É importante destacar que até esse momento da história, os royalties sempre estiveram vinculados à titularidade da propriedade, contudo, com a promulgação do Código de Minas de 1934, Decreto nº 24.642/1934 em seu artigo 42, que fixou os encargos também para as minas privadas, a cobrança dos royalties, que estava vinculada ao direito de propriedade, passou a ser lastreada pela possibilidade de exploração do recurso mineral. Assim, o Código exigia do minerador o pagamento de uma contribuição ao Tesouro Nacional limitado a um máximo pelos três entes da Federação:

A Constituição Federal de 1946, em seu art. 15, inciso III, instituiu o Imposto Único sobre Minerais - IUM, que seria legislado e cobrado exclusivamente pela União e, posteriormente, repassado aos demais entes federativos.

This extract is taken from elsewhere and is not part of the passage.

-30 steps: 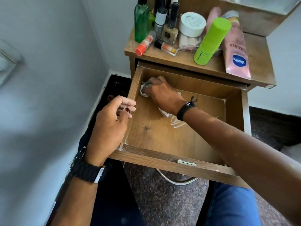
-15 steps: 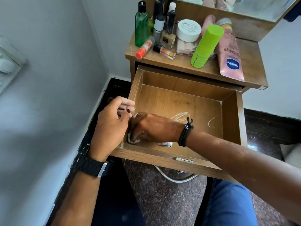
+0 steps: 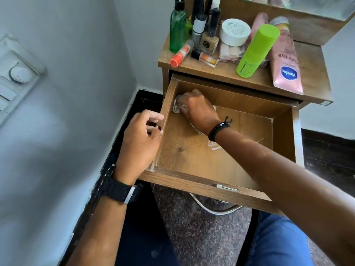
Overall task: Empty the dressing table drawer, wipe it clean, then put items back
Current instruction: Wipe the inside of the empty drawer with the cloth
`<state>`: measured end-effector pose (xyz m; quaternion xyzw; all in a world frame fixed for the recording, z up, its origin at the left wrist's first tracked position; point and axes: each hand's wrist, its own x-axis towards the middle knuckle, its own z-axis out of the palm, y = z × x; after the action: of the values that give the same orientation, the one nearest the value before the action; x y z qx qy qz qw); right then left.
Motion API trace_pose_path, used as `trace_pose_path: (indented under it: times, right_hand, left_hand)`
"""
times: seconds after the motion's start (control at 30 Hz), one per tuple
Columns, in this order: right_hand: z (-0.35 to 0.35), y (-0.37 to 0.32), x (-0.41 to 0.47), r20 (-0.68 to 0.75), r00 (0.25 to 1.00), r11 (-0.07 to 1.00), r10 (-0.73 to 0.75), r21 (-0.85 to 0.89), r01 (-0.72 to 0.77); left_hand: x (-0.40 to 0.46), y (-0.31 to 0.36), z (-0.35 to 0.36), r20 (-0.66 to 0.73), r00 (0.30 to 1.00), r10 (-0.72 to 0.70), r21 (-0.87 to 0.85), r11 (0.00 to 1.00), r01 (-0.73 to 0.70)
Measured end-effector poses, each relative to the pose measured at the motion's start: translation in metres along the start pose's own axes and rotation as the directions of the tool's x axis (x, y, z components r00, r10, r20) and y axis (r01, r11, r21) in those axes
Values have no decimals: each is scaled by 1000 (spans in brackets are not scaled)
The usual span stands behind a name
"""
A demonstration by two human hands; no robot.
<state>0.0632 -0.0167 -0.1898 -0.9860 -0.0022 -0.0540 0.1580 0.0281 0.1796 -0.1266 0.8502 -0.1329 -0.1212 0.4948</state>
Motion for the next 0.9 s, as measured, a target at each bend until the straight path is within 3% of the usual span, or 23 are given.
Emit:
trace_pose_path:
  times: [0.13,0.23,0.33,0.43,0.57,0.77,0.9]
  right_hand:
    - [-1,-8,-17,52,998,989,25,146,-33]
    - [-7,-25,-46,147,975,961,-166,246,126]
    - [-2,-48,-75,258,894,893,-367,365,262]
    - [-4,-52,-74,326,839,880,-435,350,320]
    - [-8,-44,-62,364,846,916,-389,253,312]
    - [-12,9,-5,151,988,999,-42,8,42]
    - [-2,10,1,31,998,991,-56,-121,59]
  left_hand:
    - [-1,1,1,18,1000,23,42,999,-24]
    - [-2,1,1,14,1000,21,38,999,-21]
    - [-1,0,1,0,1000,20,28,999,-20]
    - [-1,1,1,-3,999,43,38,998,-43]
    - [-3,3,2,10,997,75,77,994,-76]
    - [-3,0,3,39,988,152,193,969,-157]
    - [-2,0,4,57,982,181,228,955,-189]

Em 1989, com a promulgação de uma nova Constituição Federal, o IUM foi substituído pela CFEM - Contribuição Financeira pela Exploração dos Recursos Minerais, determinando que os recursos minerais, inclusive os do subsolo seriam considerados bens da União.

Em que pese ser denominada “compensação”, a CFEM é representada pela participação do Estado na exploração mineral, conforme será demonstrado adiante. Nítido, portanto, o peso das considerações históricas realizadas na identificação da natureza jurídica desse instituto.

3 - Análise da Natureza Jurídica da CFEM e da TFRM

3.1 - CFEM - receita pública originária

Para que o questionamento realizado nesse trabalho seja devidamente respondido, será necessário definir a natureza jurídica da CFEM e da TFRM. Por essa razão, são imprescindíveis os comentários que se seguem:

A previsão do parágrafo 1º c/c o inciso IX do art. 20 da Constituição da República de 1989, complementado pela disposição do art. 176, não deixam dúvidas de que os recursos minerais são bens da União e a CFEM é um encargo pago pelo minerador decorrente da exploração desses bens.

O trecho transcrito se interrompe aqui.